■ AIM OF THE TASK:
In the listing that follows, retype every line from the first through the one containing "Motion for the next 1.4". Pictures are to be left out.

■ GIVEN DATA:
# # #

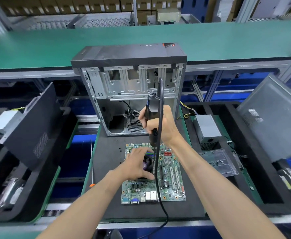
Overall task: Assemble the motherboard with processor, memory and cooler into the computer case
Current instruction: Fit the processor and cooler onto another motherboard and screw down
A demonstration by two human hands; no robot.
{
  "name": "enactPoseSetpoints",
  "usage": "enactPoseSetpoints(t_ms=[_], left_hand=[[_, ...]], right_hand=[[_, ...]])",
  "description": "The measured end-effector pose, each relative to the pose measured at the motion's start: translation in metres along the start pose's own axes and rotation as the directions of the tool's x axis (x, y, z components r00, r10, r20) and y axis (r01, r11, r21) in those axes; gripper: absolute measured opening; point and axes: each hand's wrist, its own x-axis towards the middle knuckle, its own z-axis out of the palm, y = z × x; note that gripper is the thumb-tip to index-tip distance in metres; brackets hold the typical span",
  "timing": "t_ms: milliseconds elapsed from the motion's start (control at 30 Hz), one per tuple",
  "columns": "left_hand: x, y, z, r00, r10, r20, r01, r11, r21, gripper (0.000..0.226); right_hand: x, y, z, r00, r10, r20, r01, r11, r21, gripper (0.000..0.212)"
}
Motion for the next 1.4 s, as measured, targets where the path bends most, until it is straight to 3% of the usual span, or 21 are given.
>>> enactPoseSetpoints(t_ms=[100, 133, 233, 300, 567, 733, 867, 1133, 1400], left_hand=[[-0.03, -0.032, 0.009, 0.927, -0.091, -0.363, -0.028, 0.95, -0.31, 0.039], [-0.04, -0.045, 0.011, 0.899, -0.126, -0.419, -0.054, 0.919, -0.39, 0.028], [-0.06, -0.064, 0.015, 0.936, -0.163, -0.312, 0.018, 0.907, -0.421, 0.043], [-0.064, -0.063, 0.017, 0.949, -0.176, -0.262, 0.055, 0.909, -0.413, 0.034], [-0.061, -0.063, 0.028, 0.902, -0.232, -0.364, 0.059, 0.902, -0.428, 0.022], [-0.057, -0.063, 0.027, 0.896, -0.264, -0.357, 0.093, 0.897, -0.431, 0.018], [-0.057, -0.064, 0.027, 0.889, -0.288, -0.355, 0.109, 0.888, -0.446, 0.018], [-0.056, -0.064, 0.024, 0.89, -0.299, -0.345, 0.127, 0.888, -0.441, 0.013], [-0.055, -0.066, 0.025, 0.887, -0.296, -0.355, 0.125, 0.893, -0.433, 0.028]], right_hand=[[0.0, -0.003, 0.003, 1.0, -0.015, 0.002, 0.015, 1.0, 0.002, 0.024], [0.0, -0.004, 0.004, 1.0, -0.017, 0.005, 0.017, 1.0, -0.005, 0.024], [-0.001, -0.005, 0.01, 1.0, -0.02, 0.02, 0.02, 0.999, -0.037, 0.024], [-0.001, -0.006, 0.014, 0.999, -0.021, 0.028, 0.022, 0.999, -0.039, 0.025], [-0.004, -0.012, 0.019, 0.999, 0.003, -0.041, -0.004, 0.999, -0.041, 0.031], [0.002, -0.031, 0.029, 0.994, -0.104, -0.02, 0.105, 0.989, 0.104, 0.034], [-0.002, -0.026, 0.056, 0.997, -0.075, 0.004, 0.073, 0.979, 0.193, 0.033], [-0.01, -0.001, 0.077, 0.999, -0.026, 0.018, 0.024, 0.99, 0.137, 0.031], [-0.014, 0.005, 0.078, 0.999, -0.039, 0.009, 0.038, 0.993, 0.108, 0.03]])
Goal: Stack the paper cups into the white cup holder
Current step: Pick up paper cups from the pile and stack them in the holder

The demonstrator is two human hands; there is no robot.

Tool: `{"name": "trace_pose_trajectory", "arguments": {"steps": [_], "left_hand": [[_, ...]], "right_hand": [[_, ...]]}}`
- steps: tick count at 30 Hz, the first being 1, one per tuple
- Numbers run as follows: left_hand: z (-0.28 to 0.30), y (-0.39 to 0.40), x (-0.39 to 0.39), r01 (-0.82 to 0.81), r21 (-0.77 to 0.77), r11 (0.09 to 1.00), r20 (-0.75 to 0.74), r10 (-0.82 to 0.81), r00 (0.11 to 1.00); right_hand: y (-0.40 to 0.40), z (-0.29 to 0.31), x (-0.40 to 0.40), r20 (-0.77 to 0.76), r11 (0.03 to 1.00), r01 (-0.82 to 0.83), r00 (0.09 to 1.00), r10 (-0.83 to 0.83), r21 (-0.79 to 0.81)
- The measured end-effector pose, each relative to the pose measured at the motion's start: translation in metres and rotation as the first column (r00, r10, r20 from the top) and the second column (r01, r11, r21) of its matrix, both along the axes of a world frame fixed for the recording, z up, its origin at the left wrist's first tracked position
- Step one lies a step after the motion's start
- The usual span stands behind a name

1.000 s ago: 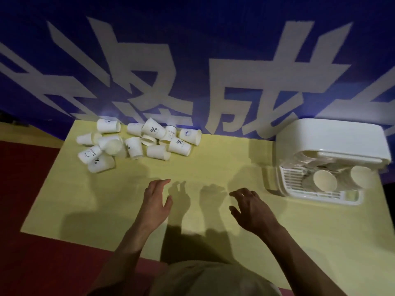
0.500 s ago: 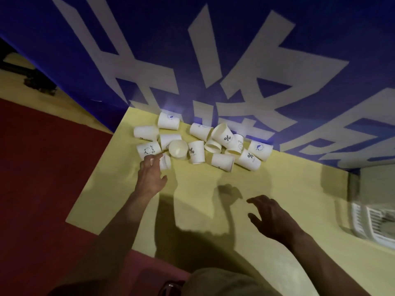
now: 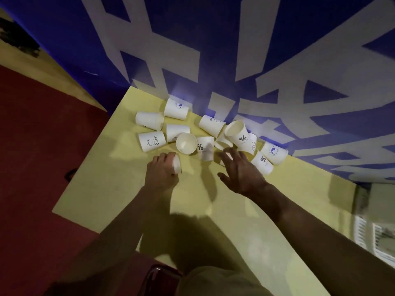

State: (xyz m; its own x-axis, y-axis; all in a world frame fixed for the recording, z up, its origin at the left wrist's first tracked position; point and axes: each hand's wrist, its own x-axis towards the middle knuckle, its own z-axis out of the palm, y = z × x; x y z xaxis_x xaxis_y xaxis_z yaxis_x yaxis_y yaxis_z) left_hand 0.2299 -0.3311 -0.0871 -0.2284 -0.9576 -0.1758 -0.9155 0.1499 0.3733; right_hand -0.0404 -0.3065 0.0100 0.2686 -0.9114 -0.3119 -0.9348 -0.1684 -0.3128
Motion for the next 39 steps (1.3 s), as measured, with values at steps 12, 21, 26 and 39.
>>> {"name": "trace_pose_trajectory", "arguments": {"steps": [12,21,26,39], "left_hand": [[0.043,0.091,0.021,-0.291,0.338,0.895,-0.467,0.428,0.774],[0.056,0.088,-0.012,-0.214,0.294,0.931,-0.485,0.339,0.806],[0.078,0.057,-0.048,0.028,0.214,0.977,-0.475,0.079,0.876],[0.14,0.113,-0.24,0.456,0.059,0.888,-0.368,-0.405,0.837]], "right_hand": [[-0.1,-0.037,0.108,-0.215,0.974,-0.219,0.95,0.228,0.062],[-0.067,-0.004,0.072,-0.078,0.99,-0.123,0.99,0.118,-0.066],[-0.003,0.032,-0.002,0.122,0.988,0.097,0.989,-0.082,-0.118],[0.236,0.05,-0.2,0.168,0.809,0.584,0.805,-0.568,-0.061]]}}
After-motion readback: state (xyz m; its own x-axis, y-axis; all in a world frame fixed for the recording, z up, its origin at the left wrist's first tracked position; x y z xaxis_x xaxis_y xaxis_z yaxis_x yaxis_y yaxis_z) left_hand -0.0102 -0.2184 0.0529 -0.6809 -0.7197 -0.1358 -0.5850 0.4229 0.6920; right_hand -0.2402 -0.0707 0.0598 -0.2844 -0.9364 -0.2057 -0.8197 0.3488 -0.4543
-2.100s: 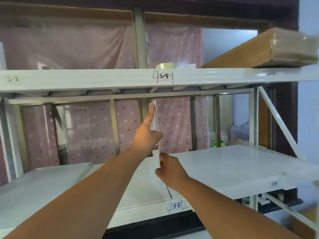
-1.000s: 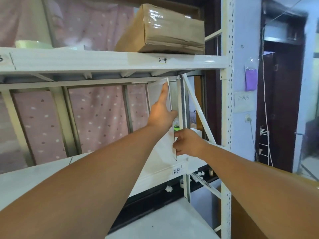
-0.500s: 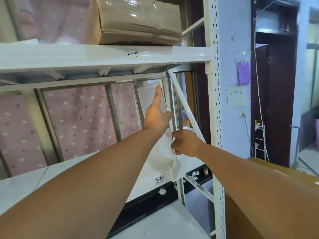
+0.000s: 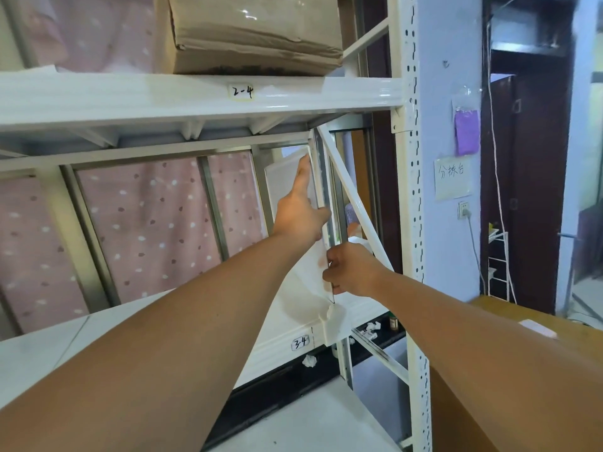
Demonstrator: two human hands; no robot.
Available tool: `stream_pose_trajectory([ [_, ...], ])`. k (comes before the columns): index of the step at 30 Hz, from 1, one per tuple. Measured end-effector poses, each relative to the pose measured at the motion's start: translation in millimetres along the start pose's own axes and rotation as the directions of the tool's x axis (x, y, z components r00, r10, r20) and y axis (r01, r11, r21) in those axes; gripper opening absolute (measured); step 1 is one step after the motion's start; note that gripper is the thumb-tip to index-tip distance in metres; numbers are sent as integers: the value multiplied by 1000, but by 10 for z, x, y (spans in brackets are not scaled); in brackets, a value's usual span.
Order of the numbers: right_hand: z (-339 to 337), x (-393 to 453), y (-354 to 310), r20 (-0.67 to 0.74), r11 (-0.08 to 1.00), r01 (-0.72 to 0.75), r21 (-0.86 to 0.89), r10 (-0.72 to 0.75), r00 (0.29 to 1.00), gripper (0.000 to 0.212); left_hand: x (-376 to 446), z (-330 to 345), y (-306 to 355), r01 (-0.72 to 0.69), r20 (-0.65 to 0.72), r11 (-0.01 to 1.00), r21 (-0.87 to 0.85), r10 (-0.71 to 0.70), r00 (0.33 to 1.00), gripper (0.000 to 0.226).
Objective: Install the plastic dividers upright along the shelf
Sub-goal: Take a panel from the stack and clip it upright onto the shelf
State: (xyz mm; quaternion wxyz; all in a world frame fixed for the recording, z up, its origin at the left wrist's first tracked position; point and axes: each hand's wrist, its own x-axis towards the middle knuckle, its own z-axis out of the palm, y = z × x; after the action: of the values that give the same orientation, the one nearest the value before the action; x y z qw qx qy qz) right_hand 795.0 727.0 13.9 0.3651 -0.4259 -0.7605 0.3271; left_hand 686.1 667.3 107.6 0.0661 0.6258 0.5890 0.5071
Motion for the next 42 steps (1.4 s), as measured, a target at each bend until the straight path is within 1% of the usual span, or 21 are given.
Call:
stream_pose_trajectory([
  [3,6,-8,2,-24,997,18,-74,-19,1000,6,6,29,1,-1,-8,1000,19,2,1000,106],
  [7,18,-45,-13,-32,989,43,-143,-48,998,11,-19,53,-9,1,-41,1000,31,1,999,105],
  [12,50,-90,-9,-59,967,82,-240,-99,993,8,-68,3,-26,-4,-35,999,39,6,999,106],
  [14,59,-114,-18,-69,960,88,-265,-110,991,10,-89,-4,-16,-4,-30,999,50,5,1000,106],
  [19,47,-164,9,-97,968,57,-244,-83,992,19,-113,74,40,-25,-9,996,89,25,1000,105],
  [22,56,-194,24,-103,964,53,-262,-83,991,16,-132,112,44,-30,-23,994,108,32,999,106],
  [25,65,-197,16,-96,961,53,-272,-82,992,13,-138,97,38,-23,-12,996,86,24,1000,105],
  [31,93,-210,39,-121,966,34,-255,-67,990,27,-158,133,80,-31,-6,992,119,32,999,105],
  [33,101,-218,57,-119,965,35,-261,-68,991,25,-160,144,82,-28,-4,993,118,29,1000,104],
  [35,100,-218,68,-115,964,34,-265,-67,991,16,-160,155,79,-30,-2,993,116,31,1000,103],
  [36,104,-223,81,-116,965,35,-260,-67,991,15,-159,159,75,-32,1,993,117,32,999,103],
  [39,145,-255,131,-120,964,38,-262,-72,990,25,-197,191,52,-27,-4,987,157,27,1000,104],
  [42,170,-266,204,-124,966,35,-257,-69,990,22,-235,235,5,-27,-11,984,178,30,999,102],
])
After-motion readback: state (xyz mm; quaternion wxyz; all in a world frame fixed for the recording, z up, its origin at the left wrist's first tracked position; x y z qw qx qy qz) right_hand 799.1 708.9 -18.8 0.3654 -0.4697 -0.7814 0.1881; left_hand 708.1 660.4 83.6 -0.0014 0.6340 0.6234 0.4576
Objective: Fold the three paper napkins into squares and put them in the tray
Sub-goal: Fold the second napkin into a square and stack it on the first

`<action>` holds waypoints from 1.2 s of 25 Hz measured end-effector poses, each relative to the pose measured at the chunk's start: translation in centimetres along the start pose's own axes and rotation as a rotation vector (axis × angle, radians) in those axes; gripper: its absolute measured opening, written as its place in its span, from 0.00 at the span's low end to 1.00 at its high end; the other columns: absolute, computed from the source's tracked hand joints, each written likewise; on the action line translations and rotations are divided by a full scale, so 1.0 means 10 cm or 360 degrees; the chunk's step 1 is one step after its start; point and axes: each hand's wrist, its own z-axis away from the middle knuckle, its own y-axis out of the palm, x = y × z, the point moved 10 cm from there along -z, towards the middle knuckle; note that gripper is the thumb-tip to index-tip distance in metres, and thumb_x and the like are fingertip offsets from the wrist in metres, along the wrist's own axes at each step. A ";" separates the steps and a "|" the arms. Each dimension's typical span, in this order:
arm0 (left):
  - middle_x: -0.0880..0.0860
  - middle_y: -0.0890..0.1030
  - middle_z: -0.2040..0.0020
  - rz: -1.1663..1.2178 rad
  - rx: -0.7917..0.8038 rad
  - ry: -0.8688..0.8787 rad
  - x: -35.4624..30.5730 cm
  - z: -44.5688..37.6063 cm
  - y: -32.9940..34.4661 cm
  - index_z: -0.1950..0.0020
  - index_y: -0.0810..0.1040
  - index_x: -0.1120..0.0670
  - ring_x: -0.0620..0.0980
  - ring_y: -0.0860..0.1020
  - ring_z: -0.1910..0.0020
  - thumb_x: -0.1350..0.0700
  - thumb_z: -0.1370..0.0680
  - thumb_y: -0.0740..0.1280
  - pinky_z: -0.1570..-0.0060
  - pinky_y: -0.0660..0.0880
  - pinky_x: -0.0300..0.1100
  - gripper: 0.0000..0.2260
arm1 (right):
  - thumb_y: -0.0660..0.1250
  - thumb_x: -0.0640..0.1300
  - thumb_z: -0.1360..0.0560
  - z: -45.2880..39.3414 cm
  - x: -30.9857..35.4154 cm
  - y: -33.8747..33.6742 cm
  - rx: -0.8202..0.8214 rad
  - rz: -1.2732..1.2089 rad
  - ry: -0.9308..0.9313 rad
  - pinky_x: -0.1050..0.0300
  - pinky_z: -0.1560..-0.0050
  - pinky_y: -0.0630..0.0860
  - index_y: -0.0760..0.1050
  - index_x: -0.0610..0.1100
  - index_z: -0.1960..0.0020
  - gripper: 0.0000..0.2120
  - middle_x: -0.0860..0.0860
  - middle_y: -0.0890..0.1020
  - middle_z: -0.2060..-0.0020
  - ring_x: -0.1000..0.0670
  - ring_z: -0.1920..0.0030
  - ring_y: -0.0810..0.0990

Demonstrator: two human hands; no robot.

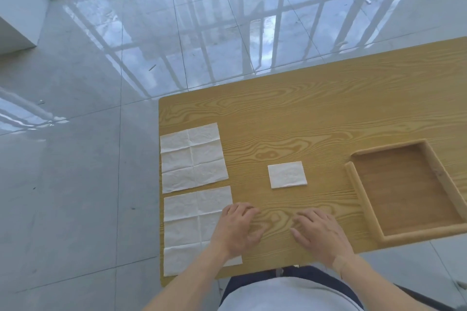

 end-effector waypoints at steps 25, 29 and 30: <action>0.46 0.76 0.38 -0.0017 -0.0139 -0.0550 1.12 2.41 0.11 0.36 0.76 0.47 0.49 0.72 0.37 0.38 0.29 0.64 0.36 0.64 0.45 0.24 | 0.77 0.54 0.35 0.59 1.71 0.39 -0.0093 0.0034 -0.0514 0.52 0.53 0.79 0.82 0.50 0.49 0.16 0.55 0.84 0.54 0.50 0.51 0.82; 0.47 0.74 0.35 -0.0054 -0.0073 -0.0392 1.37 2.28 0.09 0.35 0.74 0.47 0.49 0.70 0.36 0.39 0.28 0.64 0.34 0.63 0.46 0.24 | 0.78 0.53 0.36 0.47 1.88 0.52 -0.0090 0.0065 -0.0438 0.50 0.51 0.78 0.81 0.49 0.45 0.21 0.52 0.83 0.49 0.47 0.47 0.81; 0.47 0.73 0.35 -0.0054 -0.0075 -0.0352 1.42 2.25 0.07 0.35 0.74 0.47 0.50 0.71 0.36 0.40 0.28 0.65 0.34 0.63 0.46 0.23 | 0.79 0.53 0.36 0.46 1.89 0.55 -0.0085 0.0071 -0.0399 0.49 0.51 0.78 0.80 0.49 0.45 0.22 0.52 0.83 0.48 0.47 0.46 0.81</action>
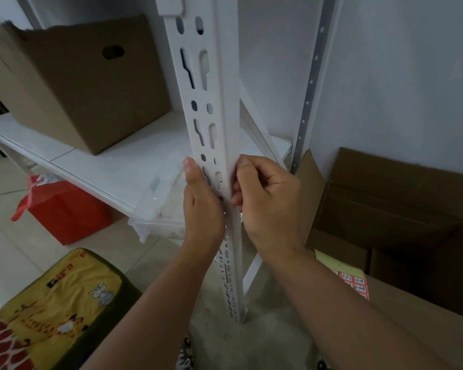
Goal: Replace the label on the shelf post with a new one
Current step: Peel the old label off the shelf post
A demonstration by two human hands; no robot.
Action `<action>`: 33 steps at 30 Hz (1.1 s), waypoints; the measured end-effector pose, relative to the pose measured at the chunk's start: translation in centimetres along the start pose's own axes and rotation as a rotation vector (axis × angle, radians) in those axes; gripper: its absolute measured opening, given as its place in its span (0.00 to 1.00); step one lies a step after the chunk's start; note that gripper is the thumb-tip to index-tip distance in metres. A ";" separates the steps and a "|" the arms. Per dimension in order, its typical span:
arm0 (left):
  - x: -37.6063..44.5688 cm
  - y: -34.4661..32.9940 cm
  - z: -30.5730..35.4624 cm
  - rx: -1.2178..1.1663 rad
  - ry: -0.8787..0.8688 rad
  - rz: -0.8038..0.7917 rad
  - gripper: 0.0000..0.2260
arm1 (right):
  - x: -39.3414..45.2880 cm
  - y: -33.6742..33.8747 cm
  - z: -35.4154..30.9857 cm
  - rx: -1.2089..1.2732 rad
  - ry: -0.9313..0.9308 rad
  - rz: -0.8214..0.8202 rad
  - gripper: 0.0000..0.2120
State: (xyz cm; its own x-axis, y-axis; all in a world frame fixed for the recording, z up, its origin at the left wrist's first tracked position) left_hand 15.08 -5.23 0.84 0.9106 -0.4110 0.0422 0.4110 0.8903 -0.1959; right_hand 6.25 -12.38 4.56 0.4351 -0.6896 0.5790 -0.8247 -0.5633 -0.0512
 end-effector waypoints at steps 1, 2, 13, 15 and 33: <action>0.0 0.0 0.0 0.003 -0.003 0.000 0.27 | 0.0 0.0 0.0 0.000 0.002 0.007 0.12; 0.0 0.0 0.1 0.006 -0.008 -0.003 0.26 | 0.0 0.0 0.0 0.001 0.006 0.012 0.12; -0.1 0.0 0.2 -0.001 -0.020 0.006 0.27 | 0.0 0.2 0.1 -0.018 0.032 -0.038 0.11; -0.1 0.0 0.2 0.000 -0.028 0.019 0.27 | 0.1 0.2 0.1 -0.029 0.036 -0.028 0.12; 0.0 0.0 0.0 -0.002 -0.036 0.005 0.27 | 0.0 0.1 0.5 0.139 -0.113 -0.071 0.10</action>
State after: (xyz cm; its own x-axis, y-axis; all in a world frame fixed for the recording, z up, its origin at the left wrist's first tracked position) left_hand 15.13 -5.21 0.82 0.9135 -0.3997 0.0761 0.4067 0.8918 -0.1982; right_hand 6.36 -12.62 4.17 0.5348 -0.6879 0.4906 -0.7358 -0.6646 -0.1298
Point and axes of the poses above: each hand's wrist, its own x-axis towards the middle knuckle, its own y-axis out of the back of the hand, z = x × y, the point moved 7 cm from there along x, towards the middle knuckle, and after that the axes turned 8 degrees about y, right-handed, at the moved point
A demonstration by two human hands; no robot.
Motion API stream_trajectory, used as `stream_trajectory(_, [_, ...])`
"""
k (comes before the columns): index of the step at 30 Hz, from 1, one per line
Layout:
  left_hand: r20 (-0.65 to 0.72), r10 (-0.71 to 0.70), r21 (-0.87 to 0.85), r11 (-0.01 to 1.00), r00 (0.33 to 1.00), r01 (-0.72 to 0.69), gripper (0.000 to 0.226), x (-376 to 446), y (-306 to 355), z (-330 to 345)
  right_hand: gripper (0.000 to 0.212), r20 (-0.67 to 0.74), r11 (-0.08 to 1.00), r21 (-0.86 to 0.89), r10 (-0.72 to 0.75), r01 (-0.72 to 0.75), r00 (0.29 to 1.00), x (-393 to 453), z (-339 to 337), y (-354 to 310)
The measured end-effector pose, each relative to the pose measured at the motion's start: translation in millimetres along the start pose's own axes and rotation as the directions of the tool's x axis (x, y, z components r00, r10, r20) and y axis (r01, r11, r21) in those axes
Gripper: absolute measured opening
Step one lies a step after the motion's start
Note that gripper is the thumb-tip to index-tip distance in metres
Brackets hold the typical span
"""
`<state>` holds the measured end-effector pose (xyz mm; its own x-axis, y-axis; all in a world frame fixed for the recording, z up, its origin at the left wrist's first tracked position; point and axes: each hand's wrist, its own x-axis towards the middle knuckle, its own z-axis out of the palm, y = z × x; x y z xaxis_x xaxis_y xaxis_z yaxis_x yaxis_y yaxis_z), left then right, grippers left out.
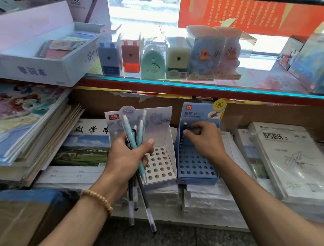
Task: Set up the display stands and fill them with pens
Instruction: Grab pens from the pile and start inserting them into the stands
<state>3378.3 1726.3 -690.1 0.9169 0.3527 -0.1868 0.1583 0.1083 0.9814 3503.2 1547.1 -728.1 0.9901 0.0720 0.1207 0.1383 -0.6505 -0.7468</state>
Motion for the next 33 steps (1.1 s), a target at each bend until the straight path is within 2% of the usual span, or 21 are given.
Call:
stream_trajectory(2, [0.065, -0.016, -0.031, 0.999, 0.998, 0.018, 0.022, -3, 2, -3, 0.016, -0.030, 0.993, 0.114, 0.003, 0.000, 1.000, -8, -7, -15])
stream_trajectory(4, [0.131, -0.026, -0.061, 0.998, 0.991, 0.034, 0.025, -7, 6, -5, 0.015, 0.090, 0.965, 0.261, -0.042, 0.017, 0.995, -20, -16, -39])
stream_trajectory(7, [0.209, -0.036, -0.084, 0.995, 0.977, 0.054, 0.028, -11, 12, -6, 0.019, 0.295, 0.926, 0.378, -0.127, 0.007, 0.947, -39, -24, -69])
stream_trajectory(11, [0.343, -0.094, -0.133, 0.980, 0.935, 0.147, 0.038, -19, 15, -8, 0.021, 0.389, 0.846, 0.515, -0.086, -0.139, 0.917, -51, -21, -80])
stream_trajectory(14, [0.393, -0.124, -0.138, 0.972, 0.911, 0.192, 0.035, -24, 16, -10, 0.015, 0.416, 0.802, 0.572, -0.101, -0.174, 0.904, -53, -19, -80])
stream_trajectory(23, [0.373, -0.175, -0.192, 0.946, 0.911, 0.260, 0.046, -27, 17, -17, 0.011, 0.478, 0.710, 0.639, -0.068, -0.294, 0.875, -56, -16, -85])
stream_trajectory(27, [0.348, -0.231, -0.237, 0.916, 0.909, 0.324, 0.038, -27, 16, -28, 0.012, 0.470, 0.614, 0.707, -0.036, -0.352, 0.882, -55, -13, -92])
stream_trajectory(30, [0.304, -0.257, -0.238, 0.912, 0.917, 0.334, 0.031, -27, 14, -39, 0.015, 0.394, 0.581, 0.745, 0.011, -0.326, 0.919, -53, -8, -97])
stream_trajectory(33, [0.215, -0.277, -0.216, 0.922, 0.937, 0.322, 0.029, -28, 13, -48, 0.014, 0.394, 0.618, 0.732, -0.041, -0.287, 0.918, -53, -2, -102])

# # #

■ REPLY:
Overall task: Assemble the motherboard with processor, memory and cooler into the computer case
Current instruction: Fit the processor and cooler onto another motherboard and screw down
A demonstration by two human hands; no robot.
{
  "name": "enactPoseSetpoints",
  "usage": "enactPoseSetpoints(t_ms=[_], left_hand=[[_, ...]], right_hand=[[_, ...]])",
  "description": "The measured end-effector pose, each relative to the pose measured at the motion's start: translation in metres along the start pose's own axes and rotation as the directions of the tool's x axis (x, y, z components r00, r10, r20) and y axis (r01, r11, r21) in those axes; gripper: absolute measured opening; point and axes: each hand's wrist, its own x-axis towards the middle knuckle, its own z-axis out of the palm, y = z × x; note that gripper is the thumb-tip to index-tip distance in metres; brackets hold the typical span",
  "timing": "t_ms: milliseconds elapsed from the motion's start (control at 30 Hz), one per tuple",
  "columns": "left_hand: x, y, z, r00, r10, r20, r01, r11, r21, gripper (0.000..0.226); right_hand: x, y, z, r00, r10, r20, r01, r11, r21, gripper (0.000..0.212)"
}
Motion for the next 1.4 s, as measured, targets where the path bends most, until it is straight to 3% of the usual span, or 21 are given.

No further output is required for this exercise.